Monday, April 18, 2016

4/17 Monument Valley Tour

I had been to Monument Valley about five years ago, but had never really gotten down into the valley because that requires taking a tour. So this time, I made sure I signed up for one.  I took the afternoon tour because I was hoping it would be warmer, but unfortunately, this did not prove to be true.  High today was 50 and windy.  Tour was 3.5 hours long and left at 3:45 pm.

First stop was a hogan demonstration. Note that our tour vehicle was basically an open converted flatbed truck.

The outside of the hogan was mud, with an opening on the top to let the smoke out, or in this case, for the chimney of the wood-burning stove inside.

One of the Navajo women showed us how she carded wood, wove cloth, and ground corn.  I was much more interested in the log construction.

And here I am, with my most recent really bad haircut!  Yuck.

Throughout the reservation, there were many small well-spaced-out family homes.  Most had corrals for horses and other animals and multiple buildings because they may have houses grown children and their families.

This was another family home grouping. There were two hogans, plus a regular house.  Here is an interesting article about Navajo hogans:


Did I mention that not only was it freezing cold, but the road was extremely bumpy. I tried to take more photos of the road, but it was too difficult to stand up and take photos out of the rear.  And the curtain in this photo was the only one rolled down, so it did not do much good to keep the wind out.

You have probably seen these two "mittens" in advertisements and cowboy movies.

From the bottom of the canyon, you can see The View hotel.  It has a fantastic view, hence its name, and was also designed to blend into the natural scenery.

Another view of one of the mittens.  The rest of the rocks in the next few photos have names, but I cannot remember any of them.

For $5, you could have your photo taken with this young man.


The tiny vehicles show off the size of these rocks.

This is an ancient grain storage ruin.

This sheltered cove has water, as evidenced by the trees, so the ancient people grew crops here and stored the excess in the granary, above. The tour guide said there was also water in natural tanks, or depressions in the sandstone, on top of this mountain.

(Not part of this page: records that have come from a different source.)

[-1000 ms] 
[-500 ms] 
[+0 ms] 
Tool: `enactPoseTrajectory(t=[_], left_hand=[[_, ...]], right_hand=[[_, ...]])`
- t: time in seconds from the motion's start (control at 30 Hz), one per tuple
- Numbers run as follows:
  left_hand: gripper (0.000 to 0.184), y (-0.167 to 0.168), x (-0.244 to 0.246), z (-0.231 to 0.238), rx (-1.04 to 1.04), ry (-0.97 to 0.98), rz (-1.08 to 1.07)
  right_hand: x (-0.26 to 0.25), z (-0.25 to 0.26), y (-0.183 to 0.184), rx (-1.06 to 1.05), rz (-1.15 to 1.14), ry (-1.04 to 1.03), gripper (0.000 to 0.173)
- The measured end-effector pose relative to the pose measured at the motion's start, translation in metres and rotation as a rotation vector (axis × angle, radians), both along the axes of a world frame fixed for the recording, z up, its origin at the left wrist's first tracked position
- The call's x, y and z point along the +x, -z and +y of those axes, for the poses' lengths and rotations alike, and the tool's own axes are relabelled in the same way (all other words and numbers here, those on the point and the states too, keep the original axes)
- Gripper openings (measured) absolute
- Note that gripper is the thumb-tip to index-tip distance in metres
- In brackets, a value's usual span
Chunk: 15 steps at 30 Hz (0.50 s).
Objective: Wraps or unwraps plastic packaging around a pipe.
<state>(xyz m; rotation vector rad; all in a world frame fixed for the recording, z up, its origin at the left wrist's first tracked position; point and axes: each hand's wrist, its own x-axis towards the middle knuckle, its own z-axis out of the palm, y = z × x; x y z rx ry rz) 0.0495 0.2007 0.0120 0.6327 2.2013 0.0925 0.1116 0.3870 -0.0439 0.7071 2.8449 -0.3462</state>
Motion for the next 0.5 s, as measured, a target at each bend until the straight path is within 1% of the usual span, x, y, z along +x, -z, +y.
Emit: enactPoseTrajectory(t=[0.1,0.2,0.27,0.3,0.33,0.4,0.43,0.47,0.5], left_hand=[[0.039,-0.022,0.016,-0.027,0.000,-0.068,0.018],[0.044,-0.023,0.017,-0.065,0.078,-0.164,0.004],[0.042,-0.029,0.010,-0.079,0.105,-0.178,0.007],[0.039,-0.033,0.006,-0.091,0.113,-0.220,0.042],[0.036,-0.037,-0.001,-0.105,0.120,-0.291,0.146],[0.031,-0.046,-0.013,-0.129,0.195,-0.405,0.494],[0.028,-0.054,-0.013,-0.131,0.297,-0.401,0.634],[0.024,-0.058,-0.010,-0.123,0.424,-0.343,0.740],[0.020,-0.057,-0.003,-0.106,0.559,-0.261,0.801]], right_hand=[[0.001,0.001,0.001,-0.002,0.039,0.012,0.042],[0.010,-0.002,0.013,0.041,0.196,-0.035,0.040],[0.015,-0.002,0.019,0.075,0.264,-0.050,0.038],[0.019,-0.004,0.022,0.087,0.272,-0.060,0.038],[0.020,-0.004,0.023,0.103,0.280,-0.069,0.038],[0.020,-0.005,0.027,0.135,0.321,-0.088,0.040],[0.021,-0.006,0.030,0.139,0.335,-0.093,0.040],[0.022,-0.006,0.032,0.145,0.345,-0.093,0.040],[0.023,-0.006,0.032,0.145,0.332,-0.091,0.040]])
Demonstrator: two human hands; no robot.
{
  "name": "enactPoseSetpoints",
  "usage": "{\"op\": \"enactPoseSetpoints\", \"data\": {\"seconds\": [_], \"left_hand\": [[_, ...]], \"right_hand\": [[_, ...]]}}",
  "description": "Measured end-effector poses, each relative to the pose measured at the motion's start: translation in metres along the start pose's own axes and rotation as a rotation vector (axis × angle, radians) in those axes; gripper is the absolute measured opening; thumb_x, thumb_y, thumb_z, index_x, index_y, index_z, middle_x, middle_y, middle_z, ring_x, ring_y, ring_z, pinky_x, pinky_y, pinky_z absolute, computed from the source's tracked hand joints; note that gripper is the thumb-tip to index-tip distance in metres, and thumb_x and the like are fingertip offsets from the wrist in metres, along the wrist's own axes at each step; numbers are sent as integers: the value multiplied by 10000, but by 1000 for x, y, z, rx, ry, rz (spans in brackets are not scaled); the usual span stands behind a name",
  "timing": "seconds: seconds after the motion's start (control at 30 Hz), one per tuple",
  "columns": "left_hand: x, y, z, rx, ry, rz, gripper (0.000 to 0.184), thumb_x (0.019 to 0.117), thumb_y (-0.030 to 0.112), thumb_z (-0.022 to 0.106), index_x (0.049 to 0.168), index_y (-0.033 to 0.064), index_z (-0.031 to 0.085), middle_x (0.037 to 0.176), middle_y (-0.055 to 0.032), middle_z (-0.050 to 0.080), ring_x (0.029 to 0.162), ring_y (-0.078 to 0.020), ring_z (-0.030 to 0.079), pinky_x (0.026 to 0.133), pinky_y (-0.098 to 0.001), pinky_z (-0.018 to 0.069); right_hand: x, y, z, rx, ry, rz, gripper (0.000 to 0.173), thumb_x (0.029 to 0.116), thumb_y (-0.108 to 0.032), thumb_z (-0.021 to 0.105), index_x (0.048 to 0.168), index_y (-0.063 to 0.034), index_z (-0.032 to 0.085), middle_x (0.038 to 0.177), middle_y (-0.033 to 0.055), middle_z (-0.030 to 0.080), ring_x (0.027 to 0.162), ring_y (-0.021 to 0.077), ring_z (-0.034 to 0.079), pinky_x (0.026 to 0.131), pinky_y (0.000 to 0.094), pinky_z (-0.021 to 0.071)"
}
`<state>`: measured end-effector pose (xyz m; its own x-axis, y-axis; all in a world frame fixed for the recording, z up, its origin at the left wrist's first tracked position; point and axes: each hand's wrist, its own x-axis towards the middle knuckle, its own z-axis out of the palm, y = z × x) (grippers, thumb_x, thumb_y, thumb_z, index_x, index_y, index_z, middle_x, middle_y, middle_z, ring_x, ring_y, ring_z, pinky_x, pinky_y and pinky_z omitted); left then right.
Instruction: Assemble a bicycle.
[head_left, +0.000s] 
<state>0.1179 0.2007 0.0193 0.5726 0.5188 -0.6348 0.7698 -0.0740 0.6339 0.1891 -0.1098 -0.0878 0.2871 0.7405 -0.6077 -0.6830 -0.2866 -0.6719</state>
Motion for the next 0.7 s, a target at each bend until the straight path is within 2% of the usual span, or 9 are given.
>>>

This is a burial hogan from several centuries ago.  Once the body has been placed inside, it is never visited and is left to fall into a ruin. 

For obvious reasons, this rock is called "The Cube."  Does this remind you of the one on the University of Michigan campus?

And a last view of the mittens before getting home to the warmth of my motorhome.


  1. Awesome Place Judy, America the Beautiful.

    1. You cannot take a bad photo here, that's for sure. Got a sore back from rough truck ride, however.